/semantometrics-python

Toolbox for text mining of philosophical articles

Primary LanguagePythonBSD 3-Clause "New" or "Revised" LicenseBSD-3-Clause

semantometrics-python

DOI

semantometrics-python is a Python toolset that tries to mimic the semantometrics research contribution measure, as being described by Petr Knoth and Drahomira Herrmannova in their 2014 article. This repository contains tools for calculating this and other measures, as well as preprocessing scripts to get from .html/.pdf to .txt-files.

Preprocessing

PDF to text

  • File: pdf2txt.py
  • Usage: Just move the script to a folder with .pdf-files and run it. It will output .txt-files.
  • Packages used: To get from PDF files (the de facto standard for research papers) to plain text files, we use the PDFMiner package. An alternative would be the Java package Apache Tika, which is actually used by Knoth and Herrmanova.

HTML to text

  • Files: html2txt_cultmach.py, html2txt_theoryandevent.py
  • Usage: Just move the script to a folder with .html-files and run it. It will output .txt-files.
  • Packages used: To get from HTML files to plain text files, we use the BeautifulSoup package.
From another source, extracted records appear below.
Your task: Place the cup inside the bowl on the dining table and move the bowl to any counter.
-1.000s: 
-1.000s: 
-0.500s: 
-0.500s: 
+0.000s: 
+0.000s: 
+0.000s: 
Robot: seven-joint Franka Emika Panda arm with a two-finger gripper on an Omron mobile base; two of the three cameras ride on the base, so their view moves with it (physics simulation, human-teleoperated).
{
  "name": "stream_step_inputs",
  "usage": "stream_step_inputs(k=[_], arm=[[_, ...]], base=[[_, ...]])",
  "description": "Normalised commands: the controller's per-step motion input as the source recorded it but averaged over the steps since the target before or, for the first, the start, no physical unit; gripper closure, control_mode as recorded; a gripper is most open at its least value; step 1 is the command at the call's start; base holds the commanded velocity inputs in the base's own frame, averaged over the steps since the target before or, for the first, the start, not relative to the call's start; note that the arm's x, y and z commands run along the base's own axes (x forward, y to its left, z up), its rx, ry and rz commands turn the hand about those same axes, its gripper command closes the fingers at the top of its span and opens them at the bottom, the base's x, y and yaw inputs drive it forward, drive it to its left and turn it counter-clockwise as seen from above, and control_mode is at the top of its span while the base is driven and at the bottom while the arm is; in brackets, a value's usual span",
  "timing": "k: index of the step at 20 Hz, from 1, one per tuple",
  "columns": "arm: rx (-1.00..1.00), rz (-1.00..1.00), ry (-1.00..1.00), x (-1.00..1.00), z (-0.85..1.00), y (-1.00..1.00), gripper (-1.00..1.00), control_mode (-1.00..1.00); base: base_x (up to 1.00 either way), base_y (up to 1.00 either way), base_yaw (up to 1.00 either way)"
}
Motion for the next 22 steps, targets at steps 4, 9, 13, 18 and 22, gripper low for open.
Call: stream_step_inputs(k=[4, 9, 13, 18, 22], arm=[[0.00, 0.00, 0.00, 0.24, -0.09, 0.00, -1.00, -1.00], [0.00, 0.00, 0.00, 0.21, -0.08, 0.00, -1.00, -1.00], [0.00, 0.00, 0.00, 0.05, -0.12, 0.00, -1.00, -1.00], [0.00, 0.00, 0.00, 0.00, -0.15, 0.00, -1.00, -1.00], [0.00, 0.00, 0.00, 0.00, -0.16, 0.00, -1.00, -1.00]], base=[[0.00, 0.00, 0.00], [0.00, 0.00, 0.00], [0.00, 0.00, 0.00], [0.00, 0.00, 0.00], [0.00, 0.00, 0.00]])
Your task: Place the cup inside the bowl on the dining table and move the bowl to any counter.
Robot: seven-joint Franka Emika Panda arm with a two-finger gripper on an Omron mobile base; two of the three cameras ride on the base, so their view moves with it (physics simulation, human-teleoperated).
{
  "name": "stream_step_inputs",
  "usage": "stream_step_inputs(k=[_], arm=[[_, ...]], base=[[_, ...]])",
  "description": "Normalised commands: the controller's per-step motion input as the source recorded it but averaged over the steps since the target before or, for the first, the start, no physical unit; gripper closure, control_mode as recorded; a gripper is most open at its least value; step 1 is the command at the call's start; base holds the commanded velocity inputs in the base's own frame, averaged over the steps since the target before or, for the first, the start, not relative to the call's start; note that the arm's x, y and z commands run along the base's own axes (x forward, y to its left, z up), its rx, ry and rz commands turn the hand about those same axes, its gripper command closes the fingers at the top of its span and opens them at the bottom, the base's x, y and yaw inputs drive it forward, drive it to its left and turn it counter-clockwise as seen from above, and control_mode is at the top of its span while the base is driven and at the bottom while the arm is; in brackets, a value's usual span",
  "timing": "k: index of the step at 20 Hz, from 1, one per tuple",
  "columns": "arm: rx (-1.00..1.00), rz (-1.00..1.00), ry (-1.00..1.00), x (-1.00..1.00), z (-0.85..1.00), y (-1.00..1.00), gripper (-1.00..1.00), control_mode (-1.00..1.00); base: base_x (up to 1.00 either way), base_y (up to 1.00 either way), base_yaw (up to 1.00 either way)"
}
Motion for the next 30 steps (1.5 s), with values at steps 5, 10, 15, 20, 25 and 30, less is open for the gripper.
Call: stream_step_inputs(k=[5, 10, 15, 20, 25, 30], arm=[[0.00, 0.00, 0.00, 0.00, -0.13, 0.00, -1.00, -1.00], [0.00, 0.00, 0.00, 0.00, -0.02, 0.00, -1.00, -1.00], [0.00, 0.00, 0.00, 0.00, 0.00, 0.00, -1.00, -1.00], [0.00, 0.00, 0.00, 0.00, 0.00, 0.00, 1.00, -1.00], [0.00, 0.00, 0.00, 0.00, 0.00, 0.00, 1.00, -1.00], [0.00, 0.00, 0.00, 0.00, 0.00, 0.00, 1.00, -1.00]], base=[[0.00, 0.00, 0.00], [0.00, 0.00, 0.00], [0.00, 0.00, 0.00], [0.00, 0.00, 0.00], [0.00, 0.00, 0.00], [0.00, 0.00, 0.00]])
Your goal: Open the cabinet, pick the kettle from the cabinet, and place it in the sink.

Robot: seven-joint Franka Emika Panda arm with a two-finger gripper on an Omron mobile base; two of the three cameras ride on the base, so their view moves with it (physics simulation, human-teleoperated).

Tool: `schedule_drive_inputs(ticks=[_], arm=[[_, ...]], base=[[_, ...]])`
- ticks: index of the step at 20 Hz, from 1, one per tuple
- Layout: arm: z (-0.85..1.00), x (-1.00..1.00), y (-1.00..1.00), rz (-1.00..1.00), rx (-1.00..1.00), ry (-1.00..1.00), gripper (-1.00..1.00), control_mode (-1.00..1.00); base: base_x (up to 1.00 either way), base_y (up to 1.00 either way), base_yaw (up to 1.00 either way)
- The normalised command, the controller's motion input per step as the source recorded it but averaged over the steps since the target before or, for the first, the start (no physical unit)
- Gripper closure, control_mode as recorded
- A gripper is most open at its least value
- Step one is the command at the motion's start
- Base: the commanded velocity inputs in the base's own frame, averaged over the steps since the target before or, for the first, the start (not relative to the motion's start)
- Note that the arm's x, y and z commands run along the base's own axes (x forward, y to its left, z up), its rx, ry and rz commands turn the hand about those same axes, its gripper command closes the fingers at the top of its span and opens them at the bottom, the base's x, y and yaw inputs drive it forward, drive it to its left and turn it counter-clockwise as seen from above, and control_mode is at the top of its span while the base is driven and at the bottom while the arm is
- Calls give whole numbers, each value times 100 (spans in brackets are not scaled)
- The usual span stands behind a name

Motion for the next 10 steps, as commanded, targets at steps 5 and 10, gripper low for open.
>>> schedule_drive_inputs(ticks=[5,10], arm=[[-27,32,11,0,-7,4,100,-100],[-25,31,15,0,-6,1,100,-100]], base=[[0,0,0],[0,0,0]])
The HTML format is used by a few research papers, usually with different lay-out (YMMV), that's why there are a few of these converters in the repository.
    Currently supported journals:

Tools

Semantic Similarity

  • File: semantometrics.py
  • Usage: The script is set up to work with two sets of files: references of the research article in question (A-set, .txt-files starting with the letter 'a') and citations of the research article (B-set, .txt-files starting with the letter 'b'). The script expects these files to be in the same directory. The script returns the result of the contribution function defined by Knoth and Herrmannova.
  • Packages used: For tf-idf calculation (the measure used in Knoth and Herrmannova's article) we use the scikit-learn implementation with a modified tokenization: NLTK's implementation of the Porter2 (Snowball) stemmer. We also opted to remove punctuation and tokens that contain digits (e.g. '1987' and 'a2c').

Gephi output

  • File: gephi_input.py
  • Usage: We can also use tf-idf to calculate semantic similarity between files instead of sets of files. We can then use this measure (called cosine similiarity) as weights on an undirected graph. This allows us to do all sorts of cluster analysis with tools like Gephi. The script creates two input files for Gephi:
    • nodes.csv, which contains the nodes of the network
    • edges.csv, which contains the weighted edges of the network.
  • Packages used: We use the same measure of similarity as in the above semantic similarity tool.

Topic extraction

  • File: topic_extraction.py
  • Usage: This script can be used to generate clusters from a corpus based on semantic similarity. The script uses k-means clustering. Per cluster, the top terms can be identified, which makes it a bit more insightful than the clustering with Gephi above. The script creates two output files per k number of clusters:
    • clusters.txt, which contains the top terms per cluster
    • clusters.csv, which contains the cluster association for each input file. Also, a graph is plotted with the inertia per k number of clusters, so that a value for k can be chosen with the elbow method.
  • Packages used: The script uses the scikit-learn implementation of K-means clustering, and again the tf-idf calculation from the same package, this time with the built-in tokenization. For the most part, the script is adapted from an example on the scikit-learn website to which the looping over k, the output files and the plotting of the inertia were added.
    To plot the inertia, the script uses matplotlib.

Corpus counting

  • File: corpus_count.py
  • Usage: This script can be used to count the number of occurrences of a certain list of words in a corpus.
  • Packages used: The script uses the scikit-learn implementation of word counting.